Dana Peterson, chief economist at the Conference Board think tank, declared that it is not sustainable. The run of above-potential growth, which is being driven by government tax and spending programmes, is currently facing two challenges since it doesn’t yet represent any underlying change in economic performance, she added.
Increasing public debt is one. While some of the money borrowed in recent years might help economic performance in the future with better infrastructure or other projects, according to Peterson, the overall effect is probably going to be a drag on growth and private investment.
The Fed is the other. With high interest rates that are specifically intended to drive economic growth below trend, the central bank is battling an outbreak of high inflation that is partly tied to the epidemic and the reaction to it.
On Friday, Jackson Hole conference speaker Jerome Powell, the chair of the Fed, is slated to talk.
In an effort to curb the inflation spike, the Fed has increased interest rates by 5.25 percentage points since March 2022, but so far the economy has not responded as much as anticipated. The United States’ output expanded at a 2.4% annual rate in the second quarter, and a strong third quarter may be on the horizon.
While many analysts predict a recession, the Fed may feel more compelled to support the economy the longer growth remains strong.
The median forecast for prospective U.S. economic growth made by Fed policymakers has fallen from a level of roughly 2.5% a decade ago to 1.8% as of June 2023, when the most recent predictions were released.

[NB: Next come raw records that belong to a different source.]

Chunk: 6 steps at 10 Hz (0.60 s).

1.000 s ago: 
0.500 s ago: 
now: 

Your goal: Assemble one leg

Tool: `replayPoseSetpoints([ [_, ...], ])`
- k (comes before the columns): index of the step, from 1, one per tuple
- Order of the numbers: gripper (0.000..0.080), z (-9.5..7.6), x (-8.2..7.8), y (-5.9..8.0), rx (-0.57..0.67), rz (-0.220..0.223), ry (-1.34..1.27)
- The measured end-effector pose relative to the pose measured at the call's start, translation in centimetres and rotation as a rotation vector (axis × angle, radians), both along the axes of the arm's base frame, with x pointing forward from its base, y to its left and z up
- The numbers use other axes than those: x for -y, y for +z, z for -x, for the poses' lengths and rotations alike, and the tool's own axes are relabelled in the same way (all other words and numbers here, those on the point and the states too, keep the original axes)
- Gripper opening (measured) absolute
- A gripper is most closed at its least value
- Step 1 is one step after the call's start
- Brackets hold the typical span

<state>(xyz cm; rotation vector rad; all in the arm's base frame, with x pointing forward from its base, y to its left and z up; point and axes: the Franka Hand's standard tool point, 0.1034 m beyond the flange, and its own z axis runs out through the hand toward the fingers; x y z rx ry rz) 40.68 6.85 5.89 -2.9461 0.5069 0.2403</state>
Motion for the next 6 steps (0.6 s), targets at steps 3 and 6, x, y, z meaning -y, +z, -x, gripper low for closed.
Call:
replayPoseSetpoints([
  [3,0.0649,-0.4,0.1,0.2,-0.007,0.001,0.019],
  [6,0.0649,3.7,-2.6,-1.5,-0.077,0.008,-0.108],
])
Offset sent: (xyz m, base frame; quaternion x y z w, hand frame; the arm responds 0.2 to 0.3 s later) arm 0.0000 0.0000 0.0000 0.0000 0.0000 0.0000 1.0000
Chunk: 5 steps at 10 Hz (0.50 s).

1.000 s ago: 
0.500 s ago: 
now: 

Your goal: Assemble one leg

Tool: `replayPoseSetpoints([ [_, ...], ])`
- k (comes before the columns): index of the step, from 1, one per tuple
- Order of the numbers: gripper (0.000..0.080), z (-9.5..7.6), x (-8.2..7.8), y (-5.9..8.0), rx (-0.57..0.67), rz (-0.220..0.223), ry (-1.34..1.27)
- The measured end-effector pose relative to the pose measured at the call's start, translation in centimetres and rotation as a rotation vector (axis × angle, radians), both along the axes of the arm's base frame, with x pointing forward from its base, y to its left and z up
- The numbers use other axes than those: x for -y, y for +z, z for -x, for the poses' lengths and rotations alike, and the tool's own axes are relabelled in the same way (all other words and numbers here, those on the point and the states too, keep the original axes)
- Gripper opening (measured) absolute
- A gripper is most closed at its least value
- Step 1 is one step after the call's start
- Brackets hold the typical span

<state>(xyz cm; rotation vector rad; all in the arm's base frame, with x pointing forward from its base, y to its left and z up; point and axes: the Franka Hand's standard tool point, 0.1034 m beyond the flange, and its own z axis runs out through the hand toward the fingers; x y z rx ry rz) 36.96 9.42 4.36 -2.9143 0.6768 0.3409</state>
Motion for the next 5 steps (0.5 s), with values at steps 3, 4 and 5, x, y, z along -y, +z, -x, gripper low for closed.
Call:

“In the next six to 12 months you probably have a recession and that is a function of the Fed,” the Conference Board’s Peterson said. “After that is done we will shift to a phase of slower growth.”
An alternate perspective recalls former Fed Chair Alan Greenspan’s suspicion in the middle of the 1990s that accelerating economic growth was the result of technology advancements that enabled workers to produce more per hour, enabling the economy to grow more quickly without increasing inflation. As the economy grew faster, Greenspan was under pressure from colleagues to raise interest rates, but he refused and decided to accept the expansion rather than fight it.
Some economists hypothesised at the start of the epidemic that improvements in the way technology is applied or a move towards remote employment may increase worker output.
John Fernald, an economist with the San Francisco Fed and an expert on productivity, and Huiyu Li stated in a paper that as of last year’s Jackson Hole conference that while the pandemic had changed some industry trends, the underlying “slow-growth regime” of productivity increasing by about 1.1% a year had not been altered. In contrast, they found that from 1995 to 2005, production increased by roughly 2.5% annually.
However, projections for a significant increase in the coming three months “offer glimmers of hope that trend productivity is picking up,” Michael Feroli, chief U.S. economist at JPMorgan, wrote this month. Productivity increased by a 3.7% annualised rate in the second quarter of this year.
After saying that the move “could have some legs,” he pointed out that growing investment in software and information processing may indicate the spread of applications utilising artificial intelligence.
Given that inflation is still high, the Fed may not give it any consideration. However, it may contribute to economic growth even as prices decline, providing yet another pillar for the “soft landing” the Fed seeks to design as well as potential proof of rising potential.
“It is very hard to extrapolate recent years into any reassessment of longer-term conditions,” said Antulio Bomfim, head of global macro for the global fixed income group at Northern Trust Asset Management and a former senior adviser to Powell. But “having said that … I would see the balance of risks as being to the upside.”